What he found startled him. The scroll described an inventory of a vast treasure horde and detailed instructions on where each object was buried. Neese described the inventory appearing as if it was "someone’s personal record of note." The instructions even detailed how deep the objects were buried. In all, Neese said that the text on the scrolls indicated that all told, there were about "168 tons" of mostly precious metals hidden somewhere in Israel. Allegro tried to search for some of the treasure, but came up empty-handed, as did others who followed, including an American airline pilot and Israeli archaeologist.
In 2006, a retired firefighter named Jim Barfield became interested in the copper scroll saga and set out to learn as much as he could about the subject. Barfield became convinced that the objects were actually buried in the same area as the scrolls were found, an ancient settlement called Qumran. He received permission from the Israeli government to explore the area.

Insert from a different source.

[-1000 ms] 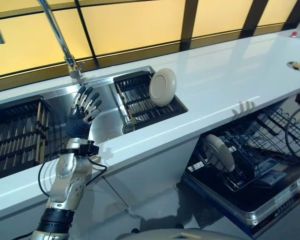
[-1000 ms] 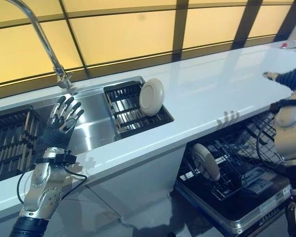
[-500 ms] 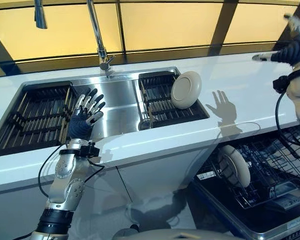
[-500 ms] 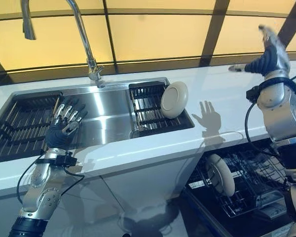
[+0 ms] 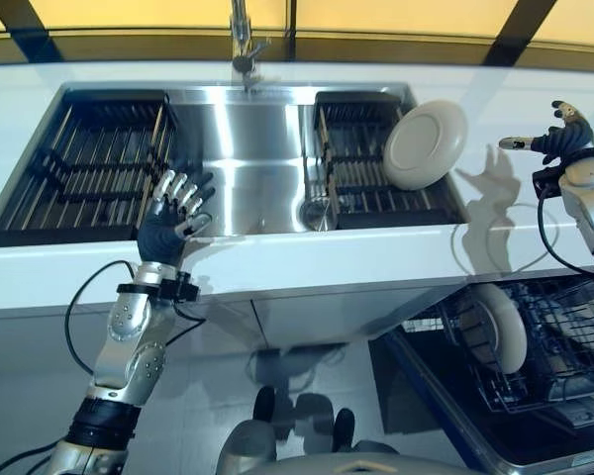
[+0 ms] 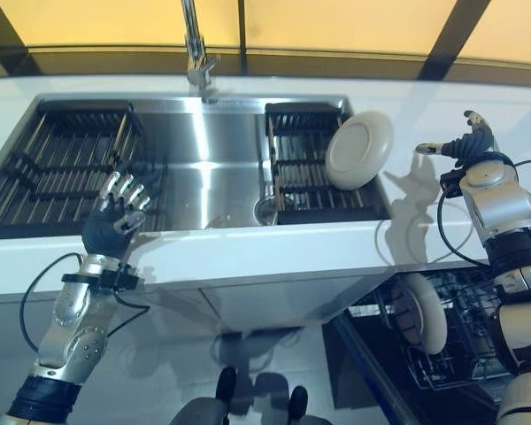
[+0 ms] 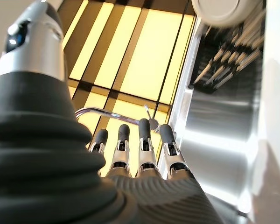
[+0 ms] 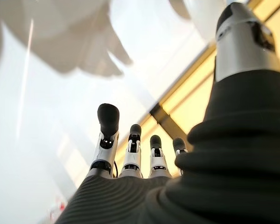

Neese said that, after some detailed research, Barfield now believes that the Ark of the Covenant is hidden nearby "in a cave." In answer to a caller’s question, Neese described the Ark’s importance to the Jewish faith as "a material connection to an immaterial God."
THE PLOT TO ASSASSINATE GEORGE WASHINGTON
In the first hour, author Brad Meltzer revealed the secret British plot to kill George Washington before the Revolutionary War had begun. Meltzer described what he called "America’s first conspiracy" as a plan that was to be carried out by those loyal to the British crown, and included some of Washington’s personal security detail, who were known as the "Lifeguards." Meltzer also painted a picture of Washington’s early days in the war as he tried to bring together many groups of men into the Continental Army, and after victory, simply went back to his Virginia farm, at least until called upon again to lead the country. In the end, said Meltzer, the plot to assassinate Washington was foiled by an "ordinary person in one of the most ordinary places" who overheard a secret conversation.